Samenwerken tussen zorg en welzijn: wisselwerking levert maatwerk op

Gepubliceerd op: 29-05-2024

Voor mensen met dementie, hun mantelzorgers en netwerk is het ontzettend belangrijk dat breder gekeken wordt dan naar zorg alleen. Daarom geven we het thema ‘samenwerken tussen zorg en sociaal domein’ dit kwartaal extra aandacht. Twee voorbeelden uit de praktijk: Netwerk Ouderen in de Wijk in Den Bosch en omstreken en dorpscoöperatie Hollandscheveld Verbindt.

Erna van der Molen is dorpsregisseur bij de dorpscoöperatie Hollandscheveld Verbindt. In het Drentse dorp met vijfduizend inwoners is de coöperatie van groot belang voor goed afgestemde zorg en ondersteuning. ‘Waar formele zorg ophoudt, begint de informele zorg. En andersom.

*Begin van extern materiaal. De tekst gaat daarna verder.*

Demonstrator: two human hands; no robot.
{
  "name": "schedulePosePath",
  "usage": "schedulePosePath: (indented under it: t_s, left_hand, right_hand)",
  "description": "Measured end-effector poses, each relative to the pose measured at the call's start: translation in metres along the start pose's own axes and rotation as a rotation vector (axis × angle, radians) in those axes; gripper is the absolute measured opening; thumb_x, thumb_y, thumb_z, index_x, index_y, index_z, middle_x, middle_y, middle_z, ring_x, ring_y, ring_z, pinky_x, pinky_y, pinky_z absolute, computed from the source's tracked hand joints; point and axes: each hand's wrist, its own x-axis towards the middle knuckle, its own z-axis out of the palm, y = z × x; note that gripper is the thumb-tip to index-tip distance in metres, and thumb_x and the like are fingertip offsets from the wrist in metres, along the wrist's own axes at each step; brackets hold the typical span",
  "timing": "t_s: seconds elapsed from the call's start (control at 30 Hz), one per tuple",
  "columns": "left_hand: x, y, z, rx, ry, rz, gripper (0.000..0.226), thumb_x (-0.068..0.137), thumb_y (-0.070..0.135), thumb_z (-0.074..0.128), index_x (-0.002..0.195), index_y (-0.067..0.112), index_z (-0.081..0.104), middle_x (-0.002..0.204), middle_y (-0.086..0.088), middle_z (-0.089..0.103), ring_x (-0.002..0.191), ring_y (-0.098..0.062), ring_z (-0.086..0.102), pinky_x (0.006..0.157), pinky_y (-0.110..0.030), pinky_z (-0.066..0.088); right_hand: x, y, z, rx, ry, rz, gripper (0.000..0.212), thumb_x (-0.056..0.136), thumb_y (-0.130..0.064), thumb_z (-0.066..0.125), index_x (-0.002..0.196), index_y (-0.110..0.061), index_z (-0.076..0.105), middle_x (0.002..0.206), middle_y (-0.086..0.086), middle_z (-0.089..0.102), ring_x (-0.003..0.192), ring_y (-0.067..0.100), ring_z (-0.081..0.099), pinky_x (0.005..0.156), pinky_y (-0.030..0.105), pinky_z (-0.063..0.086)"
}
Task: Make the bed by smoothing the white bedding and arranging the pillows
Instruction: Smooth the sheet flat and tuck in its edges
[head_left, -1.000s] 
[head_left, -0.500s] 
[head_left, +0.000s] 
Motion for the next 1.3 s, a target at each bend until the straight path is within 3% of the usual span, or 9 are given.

We kijken naar wat nodig is, niet in de eerste plaats naar de regels.’ Erna is namens de gemeente Hoogeveen onder meer verantwoordelijk voor de Wmo-indicaties. Ze werkt intensief samen met Tineke Massier, wijkverpleegkundige, casemanager dementie en ‘maotwerker’. Net als met de sociale wijkteams, bestaande uit onder andere de wijkagent, het maatschappelijk werk en de woningcorporatie. En: met tachtig à honderd vrijwilligers. ‘Zij zorgen voor mantelzorgondersteuning, vervoer, allerlei hand- en spandiensten.’

Zichtbaar zijn

Zichtbaarheid is belangrijk, weten Erna en Tineke. Erna is vaak te vinden in Dorpscentrum ’t Anker waar veel bewoners deelnemen aan activiteiten. Tineke: ‘Dat persoonlijke contact is cruciaal. Ik bel zo min mogelijk. Ik loop liever even naar de apotheek als de medicatie van iemand op is. Door elkaar te kennen praat het gemakkelijker en verlaag je de drempel. Dan laat de apotheek het mij ook weten als hen iets opvalt. Zo krijg je een wisselwerking en vroegsignalering.’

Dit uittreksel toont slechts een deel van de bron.